▶ _EXERCISE BRIEF_
Reproduce, please, only the lines from the first line below to the line containing "target_to_outline: white plastic hanger", inclusive.

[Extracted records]
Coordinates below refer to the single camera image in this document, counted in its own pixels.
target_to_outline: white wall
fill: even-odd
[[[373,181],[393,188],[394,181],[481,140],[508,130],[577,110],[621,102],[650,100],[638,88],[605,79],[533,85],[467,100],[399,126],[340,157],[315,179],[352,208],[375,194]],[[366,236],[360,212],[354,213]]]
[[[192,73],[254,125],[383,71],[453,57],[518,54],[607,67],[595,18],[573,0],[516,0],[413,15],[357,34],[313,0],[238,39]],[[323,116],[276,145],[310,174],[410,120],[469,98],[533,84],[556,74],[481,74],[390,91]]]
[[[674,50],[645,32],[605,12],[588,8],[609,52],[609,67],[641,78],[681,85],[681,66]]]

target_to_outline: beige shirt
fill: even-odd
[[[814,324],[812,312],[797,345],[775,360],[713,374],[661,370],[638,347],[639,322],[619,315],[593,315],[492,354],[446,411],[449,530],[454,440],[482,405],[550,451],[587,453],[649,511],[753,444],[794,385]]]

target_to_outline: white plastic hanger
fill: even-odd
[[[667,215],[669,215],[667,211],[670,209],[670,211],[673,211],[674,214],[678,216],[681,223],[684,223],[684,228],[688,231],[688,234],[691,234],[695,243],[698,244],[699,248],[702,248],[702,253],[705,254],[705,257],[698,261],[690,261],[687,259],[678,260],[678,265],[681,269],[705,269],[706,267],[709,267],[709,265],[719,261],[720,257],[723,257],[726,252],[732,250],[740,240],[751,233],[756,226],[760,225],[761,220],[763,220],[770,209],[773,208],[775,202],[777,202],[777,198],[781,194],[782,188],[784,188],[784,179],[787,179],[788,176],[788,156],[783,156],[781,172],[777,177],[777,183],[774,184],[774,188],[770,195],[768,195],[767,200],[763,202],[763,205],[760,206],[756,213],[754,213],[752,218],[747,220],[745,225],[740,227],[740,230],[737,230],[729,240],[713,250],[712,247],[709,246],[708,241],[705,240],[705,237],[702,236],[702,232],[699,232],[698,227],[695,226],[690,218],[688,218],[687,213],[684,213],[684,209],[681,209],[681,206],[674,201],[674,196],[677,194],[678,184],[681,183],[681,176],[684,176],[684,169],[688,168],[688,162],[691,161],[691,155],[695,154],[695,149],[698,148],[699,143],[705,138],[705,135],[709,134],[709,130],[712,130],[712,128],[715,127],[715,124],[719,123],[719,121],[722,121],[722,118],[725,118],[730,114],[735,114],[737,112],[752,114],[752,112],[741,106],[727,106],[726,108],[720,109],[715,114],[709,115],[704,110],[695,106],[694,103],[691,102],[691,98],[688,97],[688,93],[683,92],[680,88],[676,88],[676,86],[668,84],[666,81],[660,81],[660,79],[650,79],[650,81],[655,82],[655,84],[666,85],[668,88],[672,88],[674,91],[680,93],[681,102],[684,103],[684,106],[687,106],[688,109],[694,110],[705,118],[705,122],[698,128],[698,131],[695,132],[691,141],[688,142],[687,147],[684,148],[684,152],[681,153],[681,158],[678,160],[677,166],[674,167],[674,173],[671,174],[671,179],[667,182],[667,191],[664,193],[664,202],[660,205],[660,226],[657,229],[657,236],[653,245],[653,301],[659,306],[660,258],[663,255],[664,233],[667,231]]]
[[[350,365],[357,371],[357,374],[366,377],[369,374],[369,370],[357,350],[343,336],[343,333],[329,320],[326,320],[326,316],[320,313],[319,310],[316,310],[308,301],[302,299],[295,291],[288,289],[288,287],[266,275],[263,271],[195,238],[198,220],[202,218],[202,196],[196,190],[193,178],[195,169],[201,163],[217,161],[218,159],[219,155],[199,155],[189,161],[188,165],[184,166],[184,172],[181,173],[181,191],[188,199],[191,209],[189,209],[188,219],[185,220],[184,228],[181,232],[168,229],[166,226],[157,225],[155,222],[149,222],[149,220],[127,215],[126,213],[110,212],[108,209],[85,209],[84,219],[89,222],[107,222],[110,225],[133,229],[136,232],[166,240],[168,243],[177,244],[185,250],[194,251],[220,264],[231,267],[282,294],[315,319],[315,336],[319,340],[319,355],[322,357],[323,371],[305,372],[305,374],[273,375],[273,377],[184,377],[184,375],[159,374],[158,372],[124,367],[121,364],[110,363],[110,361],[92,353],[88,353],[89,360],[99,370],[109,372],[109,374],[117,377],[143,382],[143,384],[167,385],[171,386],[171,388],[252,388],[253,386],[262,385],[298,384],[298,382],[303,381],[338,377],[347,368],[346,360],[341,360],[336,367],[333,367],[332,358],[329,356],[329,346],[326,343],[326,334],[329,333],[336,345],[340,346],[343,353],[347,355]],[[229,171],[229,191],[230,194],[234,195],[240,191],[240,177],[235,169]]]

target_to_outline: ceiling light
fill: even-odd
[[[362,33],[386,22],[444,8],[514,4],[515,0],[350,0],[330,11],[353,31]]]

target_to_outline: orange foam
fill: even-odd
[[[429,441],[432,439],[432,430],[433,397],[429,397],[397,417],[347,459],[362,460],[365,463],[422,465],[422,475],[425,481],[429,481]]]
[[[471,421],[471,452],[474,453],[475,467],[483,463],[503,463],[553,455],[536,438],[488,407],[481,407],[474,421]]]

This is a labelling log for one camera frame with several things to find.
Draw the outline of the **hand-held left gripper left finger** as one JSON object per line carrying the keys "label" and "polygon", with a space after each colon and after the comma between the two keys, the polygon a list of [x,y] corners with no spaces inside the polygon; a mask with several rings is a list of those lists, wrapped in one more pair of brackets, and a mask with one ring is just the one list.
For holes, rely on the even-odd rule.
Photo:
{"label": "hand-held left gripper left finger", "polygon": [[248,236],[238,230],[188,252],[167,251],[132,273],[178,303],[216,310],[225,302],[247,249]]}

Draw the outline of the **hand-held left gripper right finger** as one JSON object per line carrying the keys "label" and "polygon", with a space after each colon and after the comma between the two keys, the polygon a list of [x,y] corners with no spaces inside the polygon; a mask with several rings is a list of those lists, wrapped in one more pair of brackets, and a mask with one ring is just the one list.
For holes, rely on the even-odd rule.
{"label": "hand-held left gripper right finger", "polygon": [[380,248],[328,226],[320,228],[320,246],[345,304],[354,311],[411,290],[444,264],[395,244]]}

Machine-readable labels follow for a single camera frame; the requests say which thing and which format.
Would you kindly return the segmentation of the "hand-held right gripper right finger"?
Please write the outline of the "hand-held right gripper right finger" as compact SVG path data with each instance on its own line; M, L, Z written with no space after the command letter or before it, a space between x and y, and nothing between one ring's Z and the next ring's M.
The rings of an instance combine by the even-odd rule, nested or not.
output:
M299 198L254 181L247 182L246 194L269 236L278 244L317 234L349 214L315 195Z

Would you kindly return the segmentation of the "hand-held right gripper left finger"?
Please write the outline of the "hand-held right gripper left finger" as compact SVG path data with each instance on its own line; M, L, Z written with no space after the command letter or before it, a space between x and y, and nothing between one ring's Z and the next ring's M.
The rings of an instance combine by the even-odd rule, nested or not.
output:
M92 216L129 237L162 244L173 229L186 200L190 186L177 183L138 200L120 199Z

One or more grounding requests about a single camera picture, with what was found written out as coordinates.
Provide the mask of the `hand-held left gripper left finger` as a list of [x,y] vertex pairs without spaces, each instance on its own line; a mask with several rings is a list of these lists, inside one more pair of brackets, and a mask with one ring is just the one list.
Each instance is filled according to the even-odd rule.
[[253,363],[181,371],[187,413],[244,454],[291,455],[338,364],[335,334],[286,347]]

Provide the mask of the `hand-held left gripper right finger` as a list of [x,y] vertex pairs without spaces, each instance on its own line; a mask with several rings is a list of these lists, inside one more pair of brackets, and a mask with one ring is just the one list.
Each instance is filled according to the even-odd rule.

▶ _RESPONSE BELOW_
Coordinates below refer to the single camera image in this document, counted in its own pixels.
target_to_outline: white wall
fill: even-odd
[[[373,181],[393,188],[394,181],[481,140],[508,130],[577,110],[621,102],[650,100],[638,88],[605,79],[533,85],[467,100],[399,126],[340,157],[315,179],[352,208],[375,194]],[[366,236],[360,212],[354,213]]]
[[[192,73],[254,125],[383,71],[453,57],[518,54],[607,67],[595,18],[573,0],[516,0],[413,15],[357,34],[313,0],[238,39]],[[323,116],[276,145],[310,174],[410,120],[469,98],[533,84],[556,74],[481,74],[390,91]]]
[[[674,50],[645,32],[605,12],[588,8],[609,52],[609,67],[641,78],[681,85],[681,66]]]

target_to_outline: beige shirt
fill: even-odd
[[[814,324],[812,312],[797,345],[775,360],[713,374],[661,370],[638,347],[639,322],[619,315],[593,315],[492,354],[446,411],[449,530],[454,440],[482,405],[550,451],[587,453],[649,511],[753,444],[794,385]]]

target_to_outline: white plastic hanger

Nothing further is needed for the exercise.